Print version ISSN 0036-4665On-line version ISSN 1678-9946

Rev. Inst. Med. trop. S. Paulo vol.58  São Paulo  2016  Epub July 11, 2016

http://dx.doi.org/10.1590/S1678-9946201658057 

CASE REPORT

CHYLOTHORAX IN PARACOCCIDIOIDOMYCOSIS

Flávia Fonseca FERNANDES 1  

Victor Oliveira ALVES 1  

Tarquino Erastides Gavilanes SÁNCHEZ 2  

Wagner Diniz de PAULA 3  

Alfredo Nicodemos Cruz SANTANA 4  

1Escola Superior de Ciências da Saúde, Hospital Regional da Asa Norte, Medical School, Internal Medicine Unit. Brasília, DF, Brazil.

2Escola Superior de Ciências da Saúde, Hospital Regional da Asa Norte, Medical School, Infectious Diseases Service. Brasília, DF, Brazil.

3Universidade de Brasília, Hospital Universitário de Brasília, Radiology Service. Brasília, DF, Brazil.

4Escola Superior de Ciências da Saúde, Hospital Regional da Asa Norte, Medical School, Pulmonology Unit. Brasília, DF, Brazil. E-mail: alfredoncs@gmail.com


SUMMARY

A previously healthy, 52-year-old woman presented with a nine months history of low fever and weight loss (> 30 kg). Physical examination disclosed generalized lymphadenopathy, skin lesions, abdominal distension, mild tachypnea and a left breast mass. Laboratory tests showed anemia; (prerenal) kidney injury, low serum albumin level; and negative serology for HIV and viral hepatitis. Computed tomography (neck/chest/abdomen) showed generalized lymph node enlargement, splenomegaly, pleural effusion and ascites. We performed thoracocentesis and paracentesis, and the findings were consistent with chylothorax and chylous ascites (with no neoplastic cells). Biopsies of the breast mass, skin and lymph nodes were performed and all of them showed large round yeast cells with multiple narrow-based budding daughter cells, characteristic of Paracoccidioides brasiliensis. Consequently, paracoccidioidomycosis was diagnosed, and liposomal amphotericin B was prescribed, as well as a high protein and low fat diet (supplemented with medium chain triglycerides). Even so, her clinical status worsened, requiring renal replacement therapy. She evolved with pneumonia, septic shock and respiratory failure and subsequently died. To our knowledge, this is the first description of a case with chylothorax and breast mass due to paracoccidioidomycosis. Additionally, we discuss: 1- the importance of the inclusion of this mycosis in the differential diagnosis of chylothorax and breast mass (breast cancer), especially in endemic areas; and 2- the possible mechanism involved in the development of chylous effusions.
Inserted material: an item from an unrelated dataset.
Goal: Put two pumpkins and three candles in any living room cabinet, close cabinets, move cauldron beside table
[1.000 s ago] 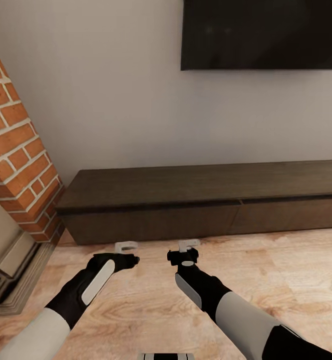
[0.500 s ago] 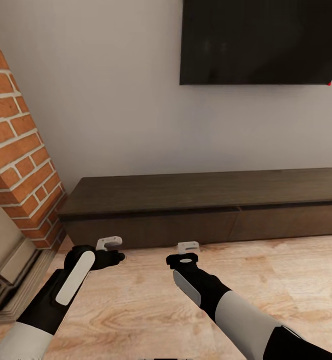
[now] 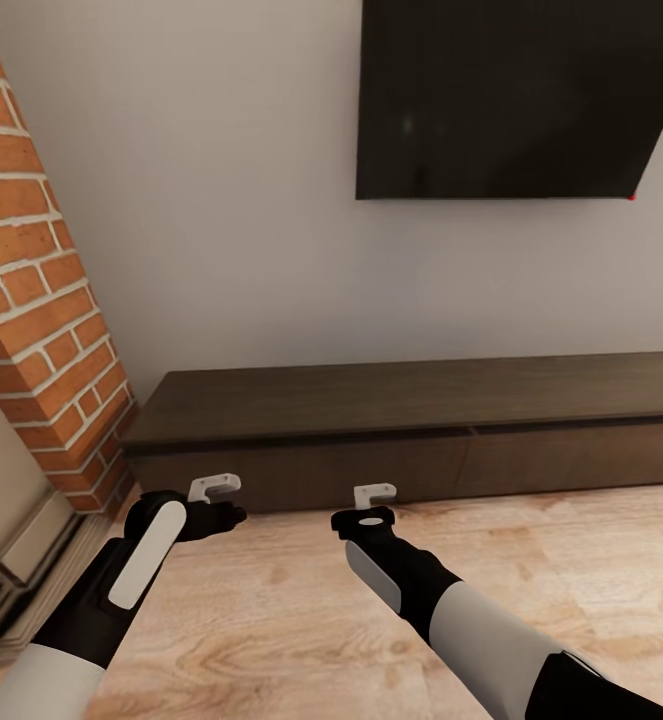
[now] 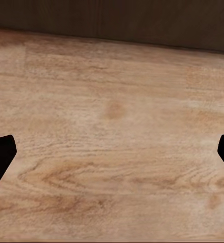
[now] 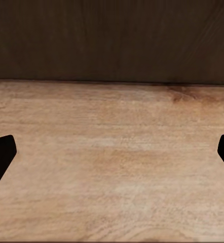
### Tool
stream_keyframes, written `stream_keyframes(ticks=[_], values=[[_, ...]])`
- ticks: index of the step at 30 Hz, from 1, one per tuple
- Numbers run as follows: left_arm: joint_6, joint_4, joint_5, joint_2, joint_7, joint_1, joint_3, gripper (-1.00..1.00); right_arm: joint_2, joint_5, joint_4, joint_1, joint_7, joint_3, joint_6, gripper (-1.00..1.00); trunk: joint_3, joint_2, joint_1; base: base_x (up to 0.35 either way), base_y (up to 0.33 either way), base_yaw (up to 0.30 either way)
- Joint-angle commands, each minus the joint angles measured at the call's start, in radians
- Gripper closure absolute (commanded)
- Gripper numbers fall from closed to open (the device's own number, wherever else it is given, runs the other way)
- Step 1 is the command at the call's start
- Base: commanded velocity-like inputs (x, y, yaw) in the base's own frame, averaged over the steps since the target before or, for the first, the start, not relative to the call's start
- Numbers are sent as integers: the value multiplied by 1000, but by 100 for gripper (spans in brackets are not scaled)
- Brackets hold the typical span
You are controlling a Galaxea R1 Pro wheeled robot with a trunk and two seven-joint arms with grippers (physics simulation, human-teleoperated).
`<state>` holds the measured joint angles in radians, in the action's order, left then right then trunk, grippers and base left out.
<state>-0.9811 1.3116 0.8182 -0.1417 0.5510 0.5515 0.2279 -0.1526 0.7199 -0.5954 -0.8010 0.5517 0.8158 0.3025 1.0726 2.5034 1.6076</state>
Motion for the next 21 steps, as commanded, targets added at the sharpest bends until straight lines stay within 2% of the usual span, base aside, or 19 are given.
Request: stream_keyframes(ticks=[1, 6, 16, 21], values=[[-1, 1, 10, -2, 10, 1, 2, -100, 1, 5, -2, -1, 8, 6, 4, -100, -3, 0, -1, -218, 13, -1], [-1, -1, 10, 1, 10, 1, 2, -100, 1, 4, -3, -1, 8, 8, -3, -100, -22, -1, -3, -187, 25, 0], [-1, -6, 10, 2, 10, 1, 2, -100, 1, 4, -3, -1, 7, 8, 3, -100, -46, -4, -8, -14, 2, 0], [-1, -6, 10, 3, 10, 1, 2, -100, 1, 4, -3, -1, 7, 8, -3, -100, -58, -39, -27, 0, 0, 0]])
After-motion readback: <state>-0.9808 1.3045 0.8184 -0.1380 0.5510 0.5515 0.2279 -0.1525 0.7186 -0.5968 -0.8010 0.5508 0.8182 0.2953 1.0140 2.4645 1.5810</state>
KEYWORDS: Paracoccidioidomycosis; Breast neoplasms; Breast; Chylothorax; Chylous ascites

INTRODUCTION

Paracoccidioidomycosis is a systemic and frequent fungal infection in suburban and rural areas of Latin America1-5. It has the highest mortality rate among mycosis infection in Brazil and a great potential to lead to disability6,7. Several clinical manifestations have been previously described in paracoccidioidomycosis, including brain abscess, as recently discussed by us8. However, our literature search performed until January the first 2016, using as a source MEDLINE (PUBMED), found no reports related to "paracoccidioidomycosis AND chylothorax" or "paracoccidioidomycosis AND breast".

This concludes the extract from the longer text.